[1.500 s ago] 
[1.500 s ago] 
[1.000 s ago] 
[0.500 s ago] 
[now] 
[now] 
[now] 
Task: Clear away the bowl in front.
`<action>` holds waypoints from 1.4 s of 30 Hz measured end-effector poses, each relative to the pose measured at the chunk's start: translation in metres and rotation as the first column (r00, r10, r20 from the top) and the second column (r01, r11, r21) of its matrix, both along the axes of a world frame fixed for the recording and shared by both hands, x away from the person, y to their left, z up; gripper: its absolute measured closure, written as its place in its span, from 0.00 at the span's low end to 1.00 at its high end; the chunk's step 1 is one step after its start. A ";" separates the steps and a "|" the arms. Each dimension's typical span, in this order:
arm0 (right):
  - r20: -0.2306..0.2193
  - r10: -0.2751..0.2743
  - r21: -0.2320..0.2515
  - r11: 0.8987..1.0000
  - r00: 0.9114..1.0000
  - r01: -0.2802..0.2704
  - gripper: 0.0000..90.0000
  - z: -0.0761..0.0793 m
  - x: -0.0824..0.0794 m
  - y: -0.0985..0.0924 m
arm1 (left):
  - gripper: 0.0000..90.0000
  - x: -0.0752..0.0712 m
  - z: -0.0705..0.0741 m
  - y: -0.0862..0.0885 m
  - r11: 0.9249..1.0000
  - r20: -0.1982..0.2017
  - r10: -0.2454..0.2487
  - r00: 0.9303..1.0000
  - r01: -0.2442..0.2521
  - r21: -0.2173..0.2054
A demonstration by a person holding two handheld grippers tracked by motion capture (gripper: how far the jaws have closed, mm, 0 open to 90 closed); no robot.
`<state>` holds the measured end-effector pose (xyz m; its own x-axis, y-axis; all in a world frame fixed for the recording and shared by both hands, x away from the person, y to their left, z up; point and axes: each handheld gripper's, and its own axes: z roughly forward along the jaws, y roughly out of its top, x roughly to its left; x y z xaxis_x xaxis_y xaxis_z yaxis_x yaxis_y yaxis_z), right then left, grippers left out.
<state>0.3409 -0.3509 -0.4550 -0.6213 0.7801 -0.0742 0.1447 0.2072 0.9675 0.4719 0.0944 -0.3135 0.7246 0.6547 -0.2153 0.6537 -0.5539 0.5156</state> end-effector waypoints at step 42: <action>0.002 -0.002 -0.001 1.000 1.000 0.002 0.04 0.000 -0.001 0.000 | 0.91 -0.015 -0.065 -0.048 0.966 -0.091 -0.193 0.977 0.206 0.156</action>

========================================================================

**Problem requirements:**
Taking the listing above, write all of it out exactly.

**Written response:**
[1.500 s ago] 
[1.500 s ago] 
[1.000 s ago] 
[0.500 s ago] 
[now] 
[now] 
[now] 
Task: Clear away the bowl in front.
`<action>` holds waypoints from 1.4 s of 30 Hz measured end-effector poses, each relative to the pose measured at the chunk's start: translation in metres and rotation as the first column (r00, r10, r20 from the top) and the second column (r01, r11, r21) of its matrix, both along the axes of a world frame fixed for the recording and shared by both hands, x away from the person, y to their left, z up; gripper: its absolute measured closure, written as its place in its span, from 0.00 at the span's low end to 1.00 at its high end; the chunk's step 1 is one step after its start. A ";" separates the steps and a "|" the arms. Each dimension's typical span, in this order:
arm0 (right):
  - r20: -0.2306..0.2193
  - r10: -0.2751..0.2743
  - r21: -0.2320..0.2515
  - r11: 0.8987..1.0000
  - r00: 0.9114..1.0000
  - r01: -0.2802..0.2704
  - gripper: 0.0000..90.0000
  - z: -0.0761..0.0793 m
  - x: -0.0824..0.0794 m
  - y: -0.0985..0.0924 m
arm1 (left):
  - gripper: 0.0000..90.0000
  - x: -0.0752..0.0712 m
  - z: -0.0705..0.0741 m
  - y: -0.0862..0.0885 m
  - r11: 0.9249..1.0000
  - r20: -0.1982..0.2017
  - r10: -0.2454..0.2487
  - r00: 0.9303..1.0000
  - r01: -0.2442..0.2521
  - r21: -0.2173..0.2054
A demonstration by a person holding two handheld grippers tracked by motion capture (gripper: how far the jaws have closed, mm, 0 open to 90 closed); no robot.
`<state>` holds the measured end-effector pose (xyz m; its own x-axis, y-axis; all in a world frame fixed for the recording and shared by both hands, x away from the person, y to their left, z up; point and axes: each handheld gripper's, and its own axes: z roughly forward along the jaws, y roughly out of its top, x roughly to its left; x y z xaxis_x xaxis_y xaxis_z yaxis_x yaxis_y yaxis_z), right then left, grippers left out.
<state>0.3409 -0.3509 -0.4550 -0.6213 0.7801 -0.0742 0.1447 0.2072 0.9675 0.4719 0.0944 -0.3135 0.7246 0.6547 -0.2153 0.6537 -0.5539 0.5156</state> end-effector waypoints at step 42: <action>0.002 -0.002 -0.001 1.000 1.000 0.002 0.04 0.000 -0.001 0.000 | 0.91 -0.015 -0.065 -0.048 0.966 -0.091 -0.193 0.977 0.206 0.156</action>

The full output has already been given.